Reports of instances where The Qarow have been killed are rare and, given that the work of rooting them out can only take place by while the infected person is sleeping, lack a certain clarity of details. Nevertheless, there seem to be repetitions and consistencies across different cultures which speak - however nebulously - to an underlying truth. They suggest that the practice involves a combination of some kind of sedative, often one with an appropriate ritual or religious significance, and lucid dreaming techniques. The latter intended to keep the subject aware of and grounded in reality as the sedative allows them to delve down into the deepest recesses of their own mind.
At this point, wresting the source of the nightmares loose from the unconscious is an act of pure will; of conceptualising and overcoming the impossibility of capturing something ephemeral and dragging it back into the waking world. The descriptions of this struggle are, necessarily, as varied as those who have attempted it, even before allowing for the distortions inherent in dreaming, and do not explain much about how they were won. Forced to take on a physical form, The Qarow are exposed. Their apparent strength revealed as a feint, their malformed bodies, pathetic and mewling tangles of little substance, wither to nothing under the glare of the sun; wounds cauterised and sanitised all at once.

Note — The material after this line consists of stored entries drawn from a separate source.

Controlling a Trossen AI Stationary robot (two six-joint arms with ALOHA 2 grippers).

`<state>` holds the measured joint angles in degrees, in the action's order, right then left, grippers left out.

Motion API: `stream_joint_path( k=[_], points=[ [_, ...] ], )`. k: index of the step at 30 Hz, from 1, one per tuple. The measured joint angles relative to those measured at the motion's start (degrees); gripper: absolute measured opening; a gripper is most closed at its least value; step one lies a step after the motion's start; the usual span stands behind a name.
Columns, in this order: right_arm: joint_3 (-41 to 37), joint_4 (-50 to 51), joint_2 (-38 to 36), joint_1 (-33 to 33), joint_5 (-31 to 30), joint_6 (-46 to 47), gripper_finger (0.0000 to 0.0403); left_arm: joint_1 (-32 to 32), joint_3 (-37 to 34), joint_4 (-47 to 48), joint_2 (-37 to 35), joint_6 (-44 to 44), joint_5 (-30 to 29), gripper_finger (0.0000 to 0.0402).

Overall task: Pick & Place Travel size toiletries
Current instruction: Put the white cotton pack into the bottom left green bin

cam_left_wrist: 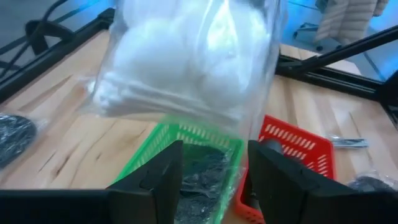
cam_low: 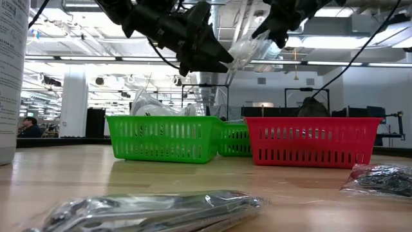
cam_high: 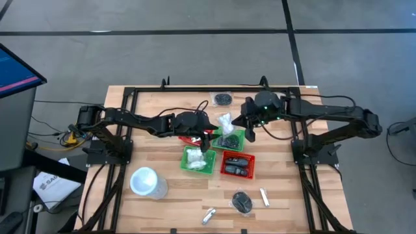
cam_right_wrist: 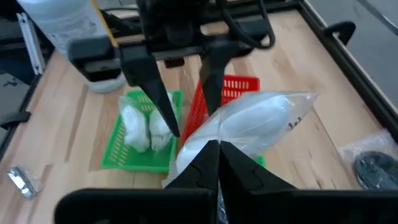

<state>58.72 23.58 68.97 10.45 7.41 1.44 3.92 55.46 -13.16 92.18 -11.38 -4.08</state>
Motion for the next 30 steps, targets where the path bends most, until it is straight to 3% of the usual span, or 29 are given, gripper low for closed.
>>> stream_joint_path(
  k=[7,15,30],
  points=[
    [-0.02,-0.14,-3.57,-1.96,0.00,-0.55,0.0000,0.68,0.00,-1.91,0.02,-0.88,0.83,0.0171],
    [-0.02,0.02,-7.59,-5.46,0.01,-0.57,0.0000,2.22,0.00,-12.64,0.02,-2.35,12.71,0.0171],
    [-0.02,-0.39,-11.66,-12.19,-4.58,-2.04,0.0000,3.23,0.00,-26.47,0.02,-5.62,17.60,0.0171]
  ],
)
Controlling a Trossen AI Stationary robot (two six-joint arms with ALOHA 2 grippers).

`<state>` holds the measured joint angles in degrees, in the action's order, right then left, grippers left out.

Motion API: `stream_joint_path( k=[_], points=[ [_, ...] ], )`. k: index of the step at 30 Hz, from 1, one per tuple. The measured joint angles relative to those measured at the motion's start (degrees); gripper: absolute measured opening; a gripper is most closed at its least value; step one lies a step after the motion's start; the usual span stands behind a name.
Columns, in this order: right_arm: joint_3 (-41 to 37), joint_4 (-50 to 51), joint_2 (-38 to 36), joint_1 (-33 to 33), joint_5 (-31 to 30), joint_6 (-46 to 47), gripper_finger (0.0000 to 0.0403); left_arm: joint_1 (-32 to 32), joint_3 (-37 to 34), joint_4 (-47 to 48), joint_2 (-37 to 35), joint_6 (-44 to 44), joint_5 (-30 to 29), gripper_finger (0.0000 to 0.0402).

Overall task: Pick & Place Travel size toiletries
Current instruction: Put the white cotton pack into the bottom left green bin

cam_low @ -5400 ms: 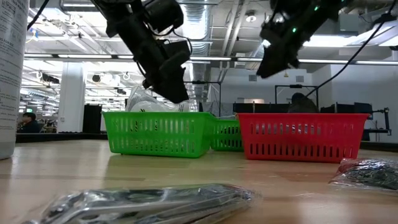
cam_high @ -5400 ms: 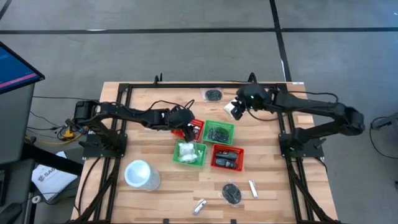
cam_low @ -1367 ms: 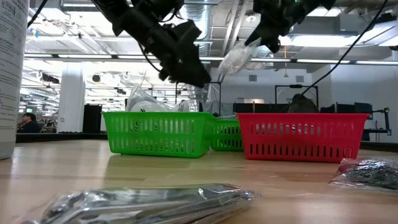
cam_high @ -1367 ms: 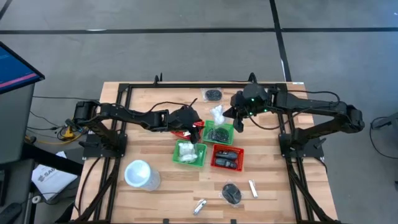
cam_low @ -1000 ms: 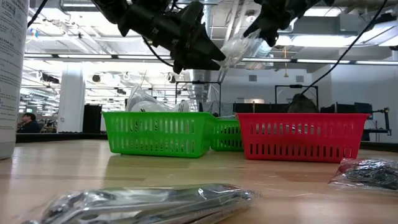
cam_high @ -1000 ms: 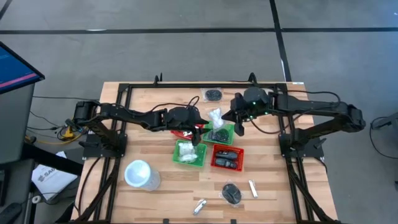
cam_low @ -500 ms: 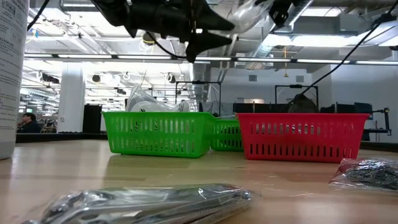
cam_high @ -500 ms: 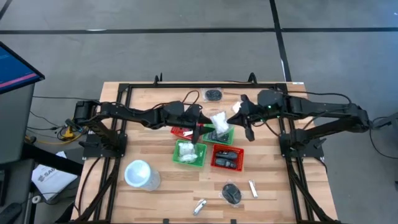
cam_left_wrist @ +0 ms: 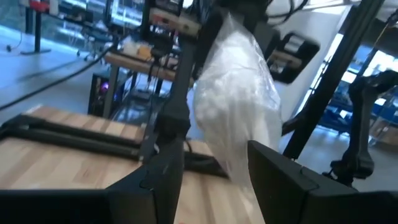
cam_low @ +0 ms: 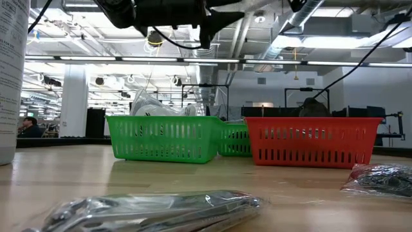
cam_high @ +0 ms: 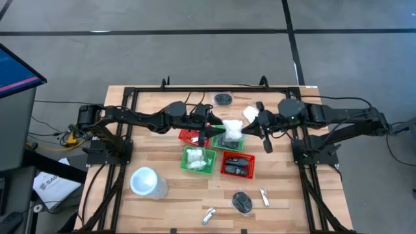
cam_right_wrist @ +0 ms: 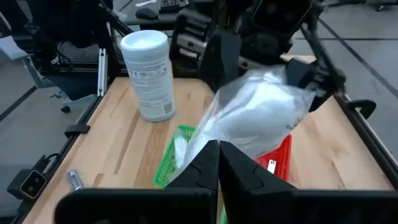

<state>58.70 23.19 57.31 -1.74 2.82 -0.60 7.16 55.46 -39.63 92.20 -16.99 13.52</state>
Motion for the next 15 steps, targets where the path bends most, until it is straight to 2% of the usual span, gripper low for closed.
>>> stream_joint_path(
  k=[9,15],
  points=[
    [0.00,1.11,-0.24,-0.01,-2.92,-0.04,0.0000,-0.11,0.00,-2.83,0.00,-0.02,5.63,0.0169],
    [0.00,1.47,-0.43,-0.02,-2.94,-0.02,0.0000,-0.11,0.00,-3.06,0.00,-0.02,6.01,0.0159]
  ],
)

The frailty that The Qarow exhibit when torn from the security of intangibility speaks to their parasitic nature, but some have posited a hypothesis that ties them even more closely to their victims. They argue that The Qarow are neither creatures nor curses, that they are not distinct entities at all: They are psychic scar tissues, the result of improperly tended traumas and imperfectly healed spiritual injuries. A consequence of defences overreacting and run amok, creating protective calluses that spread malignant callousness, to this view the removal of The Qarow is a necessary evil. Wounds abraded and reopened to let the poison out, a fresh trauma that leads, unavoidably, to more pain.
Questions as to whether any already-inflicted damage would begin to heal remain unanswered, with some believing that it is impossible to unpick the unaffected memories from those that were irredeemably damaged. Others are more hopeful, and have suggested that The Qarow are not just the architects of ruin, but that they bind the tapestry of lies and inconsistencies together. Properly and completely exorcised, the artifice that remains is fragile and, with the proper care and support, can be torn down almost in its entirety. In either case, there is no potion or panacea to repair what has been done nor, unfortunately, to address whatever pain or trauma drew The Qarow in and allowed them to gain a foothold in the first place.